例えば、サイコロを振るゲームだと、偶然性が入ってしまいこの条件に当てはまりません。
「ゼロ和」は、足してゼロになるゲームであるということです。
自分が勝てば、相手が負け、
相手が勝てば、自分が負けとなるゲームです。
で、以下の手法は、この「二人完全情報確定的ゼロ和ゲーム」にしか適応することができない手法です。
ゲーム木探索
ゲーム木とは、以下のような樹形図のことです。
初手がルートとすると、
1手指すごとにどんどん枝分かれしていきます。
そして、ずっと伸ばしていくと、必ず最後のノードにいきつきます。
それを葉といいます。
コンピュータは、このゲーム木を探索していき、指し手を決めていきます。
最終局面まで読みきることができれば、そのボードゲームの必勝法を求めることができますが、
その局面まで着手可能な指しては、
- オセロの場合は、10の60乗
- チェスの場合は、10の120乗(将棋と違って持ち駒が使えないため少ない)
- 将棋の場合は、10の220乗
- 囲碁の場合は、10の360乗(将棋より升目が多い19×19路ある)
あるため、読み切るのは不可能で、スーパーコンピュータを使っても宇宙の歴史より長い時間がかかってしまうそうです。
Minimax 法
よほど単純なゲームでない限り、最終局面までの読み切りは不可能なので、コンピュータに「ある程度の局面まで読んで、その時点での最善手を指す。」ということをさせます。

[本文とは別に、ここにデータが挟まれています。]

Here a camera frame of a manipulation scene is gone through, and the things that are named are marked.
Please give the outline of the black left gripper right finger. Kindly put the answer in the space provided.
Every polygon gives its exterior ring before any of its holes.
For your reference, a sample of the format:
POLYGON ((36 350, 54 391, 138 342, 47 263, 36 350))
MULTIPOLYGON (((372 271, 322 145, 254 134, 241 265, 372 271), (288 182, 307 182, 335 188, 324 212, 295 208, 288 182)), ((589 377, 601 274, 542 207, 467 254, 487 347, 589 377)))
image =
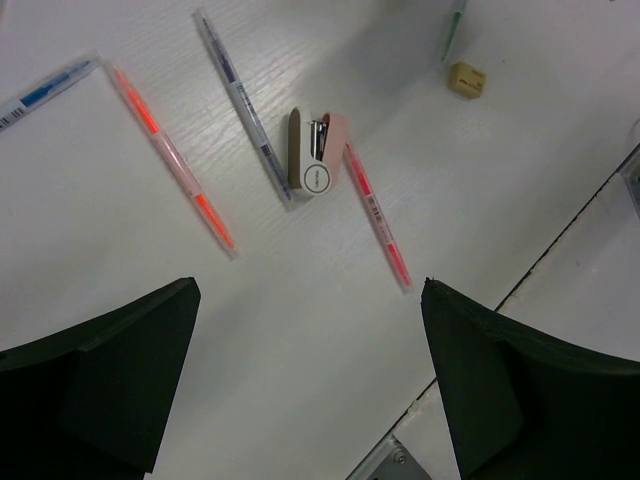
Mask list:
POLYGON ((464 479, 636 479, 639 364, 428 279, 421 310, 464 479))

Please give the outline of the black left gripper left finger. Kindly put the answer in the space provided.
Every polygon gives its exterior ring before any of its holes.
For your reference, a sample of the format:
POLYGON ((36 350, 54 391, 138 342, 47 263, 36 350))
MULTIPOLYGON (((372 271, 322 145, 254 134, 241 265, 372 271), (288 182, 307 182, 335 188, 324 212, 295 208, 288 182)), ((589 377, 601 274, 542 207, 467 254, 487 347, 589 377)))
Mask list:
POLYGON ((200 300, 181 278, 2 351, 2 473, 152 473, 200 300))

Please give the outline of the pink red highlighter pen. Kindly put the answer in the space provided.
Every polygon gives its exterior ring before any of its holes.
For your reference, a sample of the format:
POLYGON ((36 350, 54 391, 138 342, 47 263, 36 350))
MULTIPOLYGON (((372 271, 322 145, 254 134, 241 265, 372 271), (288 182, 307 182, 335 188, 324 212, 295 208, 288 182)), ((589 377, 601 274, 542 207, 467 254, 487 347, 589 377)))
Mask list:
POLYGON ((413 288, 411 276, 364 166, 350 143, 345 146, 345 165, 391 271, 401 291, 404 294, 409 293, 413 288))

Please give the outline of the orange highlighter pen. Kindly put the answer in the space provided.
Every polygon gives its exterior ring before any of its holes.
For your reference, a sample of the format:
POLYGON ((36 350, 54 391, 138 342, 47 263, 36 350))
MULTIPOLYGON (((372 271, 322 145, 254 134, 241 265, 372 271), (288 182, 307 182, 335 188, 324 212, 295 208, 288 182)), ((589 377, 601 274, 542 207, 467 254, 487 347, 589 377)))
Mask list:
POLYGON ((234 259, 237 256, 236 243, 221 216, 217 213, 192 173, 186 160, 167 133, 160 127, 146 102, 124 72, 109 61, 103 62, 103 68, 211 235, 216 239, 226 255, 234 259))

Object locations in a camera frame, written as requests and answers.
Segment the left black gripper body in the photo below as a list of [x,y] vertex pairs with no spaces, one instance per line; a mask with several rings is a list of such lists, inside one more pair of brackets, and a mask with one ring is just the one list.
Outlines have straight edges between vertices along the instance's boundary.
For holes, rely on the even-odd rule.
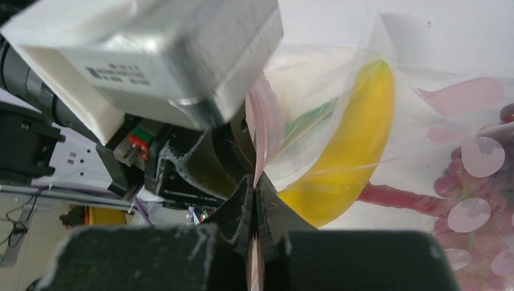
[[106,145],[96,145],[112,178],[108,190],[128,202],[147,190],[173,208],[219,207],[242,180],[253,182],[256,153],[245,118],[241,108],[228,124],[208,131],[159,122],[147,157],[142,158],[135,152],[139,147],[129,145],[128,138],[151,121],[126,116]]

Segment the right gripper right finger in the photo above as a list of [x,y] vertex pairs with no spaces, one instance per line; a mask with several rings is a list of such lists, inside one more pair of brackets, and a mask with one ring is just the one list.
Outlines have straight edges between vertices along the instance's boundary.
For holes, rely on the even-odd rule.
[[288,290],[289,255],[286,244],[291,231],[316,231],[279,196],[263,174],[255,189],[256,234],[259,243],[259,286],[262,290]]

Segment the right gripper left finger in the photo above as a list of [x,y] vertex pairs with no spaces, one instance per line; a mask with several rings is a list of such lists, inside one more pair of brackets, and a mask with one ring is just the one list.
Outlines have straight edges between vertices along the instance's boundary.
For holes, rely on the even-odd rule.
[[244,175],[233,195],[202,224],[202,290],[250,290],[253,181]]

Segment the yellow banana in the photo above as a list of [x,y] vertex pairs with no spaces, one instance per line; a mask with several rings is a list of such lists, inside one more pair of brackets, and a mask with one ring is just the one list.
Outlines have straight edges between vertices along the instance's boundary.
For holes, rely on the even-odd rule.
[[321,155],[278,196],[301,218],[322,227],[355,203],[380,162],[395,114],[391,67],[372,61],[359,70],[349,102]]

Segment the green chili pepper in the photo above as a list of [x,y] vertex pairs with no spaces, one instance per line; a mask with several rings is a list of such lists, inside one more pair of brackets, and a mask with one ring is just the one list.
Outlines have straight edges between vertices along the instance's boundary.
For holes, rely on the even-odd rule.
[[325,102],[322,105],[303,113],[302,115],[300,115],[299,117],[285,125],[285,134],[290,135],[297,130],[305,129],[308,125],[312,125],[318,122],[319,120],[321,120],[322,118],[324,118],[328,114],[331,114],[334,111],[337,102],[338,101],[336,99],[333,99],[329,102]]

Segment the clear pink zip bag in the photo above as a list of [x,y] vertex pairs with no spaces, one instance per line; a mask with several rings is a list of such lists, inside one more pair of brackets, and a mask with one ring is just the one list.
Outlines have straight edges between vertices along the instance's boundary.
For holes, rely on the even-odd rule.
[[426,233],[459,290],[512,290],[513,9],[281,18],[244,120],[280,200],[325,234]]

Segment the red chili pepper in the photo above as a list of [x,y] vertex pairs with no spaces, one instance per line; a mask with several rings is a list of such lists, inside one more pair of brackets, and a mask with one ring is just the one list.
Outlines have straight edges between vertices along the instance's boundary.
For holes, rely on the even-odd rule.
[[441,216],[452,208],[451,200],[368,183],[358,201],[383,207],[408,209],[428,216]]

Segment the red grape bunch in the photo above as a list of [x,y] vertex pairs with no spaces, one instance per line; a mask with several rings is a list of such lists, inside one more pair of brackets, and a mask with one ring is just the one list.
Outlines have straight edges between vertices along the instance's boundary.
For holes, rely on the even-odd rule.
[[454,143],[450,163],[434,182],[449,206],[433,225],[461,290],[513,289],[513,105],[499,123],[474,137],[436,129],[432,139]]

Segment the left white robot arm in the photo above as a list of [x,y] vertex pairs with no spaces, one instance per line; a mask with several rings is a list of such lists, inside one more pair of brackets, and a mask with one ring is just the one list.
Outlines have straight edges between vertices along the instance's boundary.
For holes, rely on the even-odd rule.
[[87,154],[98,155],[109,175],[107,190],[118,199],[131,201],[148,190],[174,207],[214,209],[241,180],[253,180],[256,155],[243,110],[211,130],[124,114],[113,136],[101,144],[6,39],[1,39],[1,89],[27,103],[1,102],[3,183],[24,186],[56,176],[50,163],[68,142],[65,128],[93,143]]

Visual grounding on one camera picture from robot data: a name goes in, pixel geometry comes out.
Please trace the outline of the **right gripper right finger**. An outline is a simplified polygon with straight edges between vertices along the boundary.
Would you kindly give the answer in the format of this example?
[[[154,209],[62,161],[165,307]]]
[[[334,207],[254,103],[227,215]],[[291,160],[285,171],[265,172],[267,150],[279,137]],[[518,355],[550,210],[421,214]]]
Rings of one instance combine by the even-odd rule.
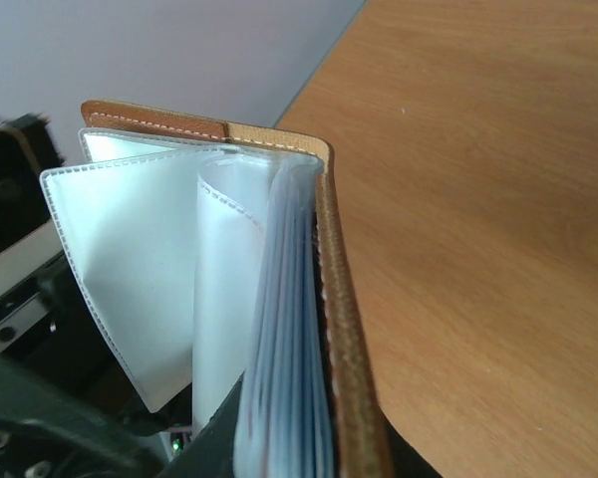
[[[384,416],[390,455],[396,478],[443,478]]]

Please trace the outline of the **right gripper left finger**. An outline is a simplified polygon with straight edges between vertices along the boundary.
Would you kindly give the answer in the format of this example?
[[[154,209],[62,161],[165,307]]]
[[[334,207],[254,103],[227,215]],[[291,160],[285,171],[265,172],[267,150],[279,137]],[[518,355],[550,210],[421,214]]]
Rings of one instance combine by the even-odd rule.
[[[210,421],[157,477],[234,477],[234,436],[242,382],[243,378],[240,377]]]

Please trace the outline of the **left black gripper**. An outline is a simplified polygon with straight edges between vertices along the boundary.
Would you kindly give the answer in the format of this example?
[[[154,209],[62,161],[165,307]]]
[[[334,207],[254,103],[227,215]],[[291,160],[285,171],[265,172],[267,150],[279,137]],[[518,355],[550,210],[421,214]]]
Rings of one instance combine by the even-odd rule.
[[[153,477],[187,444],[190,390],[150,412],[64,255],[0,295],[0,477]]]

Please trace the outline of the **brown leather card holder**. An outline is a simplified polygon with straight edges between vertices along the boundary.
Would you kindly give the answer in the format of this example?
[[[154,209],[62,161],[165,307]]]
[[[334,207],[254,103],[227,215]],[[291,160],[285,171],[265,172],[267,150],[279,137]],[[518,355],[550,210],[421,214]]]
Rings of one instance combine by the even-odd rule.
[[[390,477],[333,147],[277,128],[82,104],[86,161],[42,173],[65,255],[147,409],[194,437],[242,377],[235,477]]]

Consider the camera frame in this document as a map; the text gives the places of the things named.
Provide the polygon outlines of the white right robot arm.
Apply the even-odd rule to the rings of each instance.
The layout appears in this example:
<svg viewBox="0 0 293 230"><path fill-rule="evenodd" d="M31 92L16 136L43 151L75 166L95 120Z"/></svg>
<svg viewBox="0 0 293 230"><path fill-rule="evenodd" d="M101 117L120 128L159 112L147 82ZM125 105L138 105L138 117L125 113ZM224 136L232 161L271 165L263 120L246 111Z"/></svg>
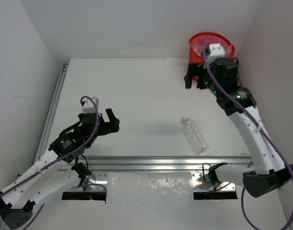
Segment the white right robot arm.
<svg viewBox="0 0 293 230"><path fill-rule="evenodd" d="M251 91L241 86L237 77L238 59L220 57L211 64L189 63L185 87L190 89L193 77L197 88L209 89L217 104L238 129L251 155L252 168L218 163L209 168L208 182L216 186L231 182L244 187L253 197L260 197L293 182L293 164L287 164L274 148L260 119Z"/></svg>

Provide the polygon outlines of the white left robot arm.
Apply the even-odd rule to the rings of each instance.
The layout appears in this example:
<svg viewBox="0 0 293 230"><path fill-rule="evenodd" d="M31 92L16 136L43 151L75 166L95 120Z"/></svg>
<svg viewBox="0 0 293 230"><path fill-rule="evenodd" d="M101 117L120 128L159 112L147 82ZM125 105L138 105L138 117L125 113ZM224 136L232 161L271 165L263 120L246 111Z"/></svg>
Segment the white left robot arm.
<svg viewBox="0 0 293 230"><path fill-rule="evenodd" d="M34 208L49 198L92 176L82 162L67 170L65 177L53 183L49 179L60 169L76 160L90 148L98 136L119 131L120 120L112 109L106 109L109 121L95 109L83 109L79 121L61 131L44 154L12 184L0 190L0 217L11 229L27 226Z"/></svg>

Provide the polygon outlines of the clear unlabelled bottle white cap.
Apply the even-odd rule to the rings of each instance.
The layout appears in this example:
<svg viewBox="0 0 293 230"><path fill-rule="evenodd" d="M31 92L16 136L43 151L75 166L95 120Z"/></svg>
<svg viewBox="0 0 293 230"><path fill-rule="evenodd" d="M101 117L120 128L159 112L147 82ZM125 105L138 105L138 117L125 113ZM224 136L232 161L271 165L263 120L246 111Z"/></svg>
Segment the clear unlabelled bottle white cap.
<svg viewBox="0 0 293 230"><path fill-rule="evenodd" d="M196 123L188 117L183 117L180 122L182 132L193 151L196 154L204 153L209 146Z"/></svg>

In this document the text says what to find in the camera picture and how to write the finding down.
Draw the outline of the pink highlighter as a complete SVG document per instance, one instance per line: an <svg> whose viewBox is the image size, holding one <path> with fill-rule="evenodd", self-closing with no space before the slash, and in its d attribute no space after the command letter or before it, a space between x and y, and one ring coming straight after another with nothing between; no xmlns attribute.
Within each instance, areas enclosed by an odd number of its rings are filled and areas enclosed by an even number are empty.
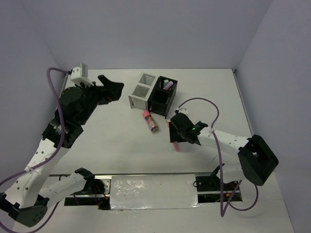
<svg viewBox="0 0 311 233"><path fill-rule="evenodd" d="M180 152L180 146L178 142L173 142L173 147L175 152Z"/></svg>

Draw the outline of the purple highlighter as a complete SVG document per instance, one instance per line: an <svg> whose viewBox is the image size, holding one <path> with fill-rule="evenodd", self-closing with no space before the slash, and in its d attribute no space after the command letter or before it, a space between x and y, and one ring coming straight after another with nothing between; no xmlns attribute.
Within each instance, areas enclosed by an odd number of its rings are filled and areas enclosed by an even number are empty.
<svg viewBox="0 0 311 233"><path fill-rule="evenodd" d="M163 89L169 90L172 86L173 86L173 82L172 82L172 81L169 81L169 82L163 87Z"/></svg>

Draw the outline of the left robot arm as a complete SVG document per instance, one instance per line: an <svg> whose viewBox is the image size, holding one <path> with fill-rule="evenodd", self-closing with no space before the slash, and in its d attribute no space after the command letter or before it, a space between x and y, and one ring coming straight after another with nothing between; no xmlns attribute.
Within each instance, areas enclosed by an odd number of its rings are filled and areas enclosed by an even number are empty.
<svg viewBox="0 0 311 233"><path fill-rule="evenodd" d="M85 168L75 170L69 176L44 188L44 183L54 167L82 134L82 126L97 106L118 101L123 83L113 82L104 75L98 76L101 85L82 81L63 90L59 97L61 109L56 110L42 134L39 146L15 183L0 195L0 208L16 222L33 227L48 209L76 192L94 191L103 183Z"/></svg>

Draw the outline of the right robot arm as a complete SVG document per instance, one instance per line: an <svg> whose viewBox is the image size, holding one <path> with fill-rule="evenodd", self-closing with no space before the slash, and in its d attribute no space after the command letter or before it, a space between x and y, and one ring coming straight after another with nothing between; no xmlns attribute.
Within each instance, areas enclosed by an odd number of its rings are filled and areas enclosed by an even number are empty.
<svg viewBox="0 0 311 233"><path fill-rule="evenodd" d="M193 124L184 113L177 113L171 118L170 140L215 148L221 152L223 173L211 178L211 184L217 190L224 189L230 182L241 180L263 186L279 164L261 136L232 135L200 121Z"/></svg>

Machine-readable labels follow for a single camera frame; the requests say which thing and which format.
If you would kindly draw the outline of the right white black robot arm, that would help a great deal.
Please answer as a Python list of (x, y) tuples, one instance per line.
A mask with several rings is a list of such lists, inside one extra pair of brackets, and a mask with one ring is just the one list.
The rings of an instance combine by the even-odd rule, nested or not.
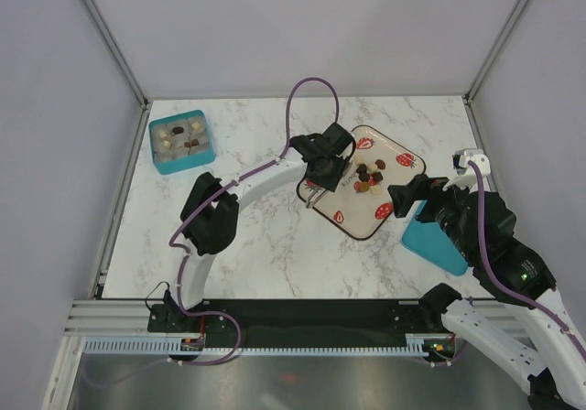
[(572, 327), (556, 281), (537, 252), (514, 236), (516, 216), (476, 175), (459, 188), (446, 178), (415, 176), (388, 188), (395, 215), (420, 202), (418, 221), (439, 226), (481, 287), (508, 309), (532, 344), (486, 321), (454, 288), (439, 284), (423, 297), (421, 326), (461, 336), (505, 371), (534, 409), (585, 406), (585, 339)]

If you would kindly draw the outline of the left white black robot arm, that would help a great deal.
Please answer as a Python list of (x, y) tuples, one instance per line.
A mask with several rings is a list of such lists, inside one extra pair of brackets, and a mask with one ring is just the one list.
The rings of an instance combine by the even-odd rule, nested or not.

その際に指し手を決めるルールが Minimax 法です。
もう少し詳しくいうと、ゲーム木において、「あるところまで探索してその局面に点数を付け、自分の手番で評価値を最大化し、相手の手番で自分の評価値を最小化するような手順を選択していく。」ということになります。
局面に点数を付けるときに使われるのが、局面評価関数と呼ばれるもので、将棋の大局観に相当します。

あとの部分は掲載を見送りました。